Background: Focal nodular hyperplasia (FNH)-like lesions are hyperplastic formations in patients with micronodular cirrhosis and a history of alcohol abuse. Although pathologically similar to hepatocellular carcinoma (HCC) lesions, they are benign. As such, it is important to develop methods to distinguish between FNH-like lesions and HCC.

Aim: To evaluate diagnostically differential radiological findings between FNH-like lesions and HCC.

Methods: We studied pathologically confirmed FNH-like lesions in 13 patients with alcoholic cirrhosis [10 men and 3 women; mean age: 54.5 ± 12.5 (33-72) years] who were negative for hepatitis-B surface antigen and hepatitis-C virus antibody and underwent dynamic computed tomography (CT) and magnetic resonance imaging (MRI), including superparamagnetic iron oxide (SPIO) and/or gadoxetic acid-enhanced MRI. Seven patients also underwent angiography-assisted CT.

Results: The evaluated lesion features included arterial enhancement pattern, washout appearance (low density compared with that of surrounding liver parenchyma), signal intensity on T1-weighted image (T1WI) and T2-weighted image (T2WI), central scar presence, chemical shift on in- and out-of-phase images, and uptake pattern on gadoxetic acid-enhanced MRI hepatobiliary phase and SPIO-enhanced MRI. Eleven patients had multiple small lesions (< 1.5 cm).
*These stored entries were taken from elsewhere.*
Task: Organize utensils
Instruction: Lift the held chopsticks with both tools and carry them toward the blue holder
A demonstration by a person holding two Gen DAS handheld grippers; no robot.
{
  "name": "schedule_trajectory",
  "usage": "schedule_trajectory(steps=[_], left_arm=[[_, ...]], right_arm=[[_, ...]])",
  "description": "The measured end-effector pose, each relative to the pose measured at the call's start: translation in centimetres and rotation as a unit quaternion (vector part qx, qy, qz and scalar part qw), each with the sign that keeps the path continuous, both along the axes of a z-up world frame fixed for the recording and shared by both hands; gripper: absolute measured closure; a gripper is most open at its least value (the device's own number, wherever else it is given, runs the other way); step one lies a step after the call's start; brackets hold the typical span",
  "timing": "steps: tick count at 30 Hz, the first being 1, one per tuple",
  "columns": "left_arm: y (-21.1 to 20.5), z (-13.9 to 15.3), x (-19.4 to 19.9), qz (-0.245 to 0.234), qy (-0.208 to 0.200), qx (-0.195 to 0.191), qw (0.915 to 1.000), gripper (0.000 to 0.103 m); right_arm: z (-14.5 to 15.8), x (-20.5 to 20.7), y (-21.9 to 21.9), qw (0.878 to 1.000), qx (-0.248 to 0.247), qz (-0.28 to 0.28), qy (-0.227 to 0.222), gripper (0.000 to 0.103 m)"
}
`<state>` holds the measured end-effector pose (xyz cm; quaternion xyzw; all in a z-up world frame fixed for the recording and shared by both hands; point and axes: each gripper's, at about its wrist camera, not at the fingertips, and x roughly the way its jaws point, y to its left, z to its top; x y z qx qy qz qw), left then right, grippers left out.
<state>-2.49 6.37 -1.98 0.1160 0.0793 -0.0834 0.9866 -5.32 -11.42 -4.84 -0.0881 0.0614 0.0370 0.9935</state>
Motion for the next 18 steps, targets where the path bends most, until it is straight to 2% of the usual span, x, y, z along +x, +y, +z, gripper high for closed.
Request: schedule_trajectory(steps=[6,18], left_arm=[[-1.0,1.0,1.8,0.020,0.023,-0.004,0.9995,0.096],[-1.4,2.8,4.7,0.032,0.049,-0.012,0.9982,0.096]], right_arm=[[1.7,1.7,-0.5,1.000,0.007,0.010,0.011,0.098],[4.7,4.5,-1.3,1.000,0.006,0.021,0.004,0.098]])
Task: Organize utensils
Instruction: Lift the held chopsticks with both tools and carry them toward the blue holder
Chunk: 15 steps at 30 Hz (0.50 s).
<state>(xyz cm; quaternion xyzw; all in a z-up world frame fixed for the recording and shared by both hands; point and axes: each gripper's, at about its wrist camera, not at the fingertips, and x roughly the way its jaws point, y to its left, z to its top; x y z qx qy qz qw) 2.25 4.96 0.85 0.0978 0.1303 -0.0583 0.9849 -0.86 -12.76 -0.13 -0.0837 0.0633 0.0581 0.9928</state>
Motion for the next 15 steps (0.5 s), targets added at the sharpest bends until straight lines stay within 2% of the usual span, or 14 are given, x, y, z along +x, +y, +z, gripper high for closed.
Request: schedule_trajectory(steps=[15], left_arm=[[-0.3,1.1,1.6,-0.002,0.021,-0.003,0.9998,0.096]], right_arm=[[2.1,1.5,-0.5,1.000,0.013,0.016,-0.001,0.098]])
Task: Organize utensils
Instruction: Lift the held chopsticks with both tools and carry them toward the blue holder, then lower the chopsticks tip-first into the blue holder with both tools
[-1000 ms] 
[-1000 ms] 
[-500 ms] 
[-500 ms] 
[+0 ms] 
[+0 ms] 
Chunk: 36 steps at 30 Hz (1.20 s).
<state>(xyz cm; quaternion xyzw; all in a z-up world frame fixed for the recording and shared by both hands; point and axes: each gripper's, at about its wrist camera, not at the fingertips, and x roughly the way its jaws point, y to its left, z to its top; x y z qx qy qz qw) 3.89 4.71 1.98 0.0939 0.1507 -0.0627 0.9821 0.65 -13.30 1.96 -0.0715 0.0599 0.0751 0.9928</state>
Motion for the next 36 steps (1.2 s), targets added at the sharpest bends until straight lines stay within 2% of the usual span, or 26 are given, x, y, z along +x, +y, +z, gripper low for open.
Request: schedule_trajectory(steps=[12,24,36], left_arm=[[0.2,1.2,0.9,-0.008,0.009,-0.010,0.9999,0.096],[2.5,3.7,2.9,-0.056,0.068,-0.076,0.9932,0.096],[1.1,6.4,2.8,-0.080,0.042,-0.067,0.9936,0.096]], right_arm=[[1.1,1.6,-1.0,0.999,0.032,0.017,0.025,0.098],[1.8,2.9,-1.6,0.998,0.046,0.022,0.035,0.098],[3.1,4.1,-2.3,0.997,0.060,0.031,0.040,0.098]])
Radiological features of FNH-like lesions included hypervascularity despite small lesions, lack of "corona-like" enhancement in the late phase on CT during hepatic angiography (CTHA), high-intensity on T1WI, slightly high- or iso-intensity on T2WI, no signal decrease in out-of-phase images, and complete SPIO uptake or incomplete/partial uptake of gadoxetic acid. Pathologically, similar to HCC, FNH-like lesions showed many unpaired arteries and sinusoidal capillarization.

Conclusion: Overall, the present study showed that FNH-like lesions have unique radiological findings useful for differential diagnosis. Specifically, SPIO- and/or gadoxetic acid-enhanced MRI and CTHA features might facilitate differential diagnosis of FNH-like lesions and HCC.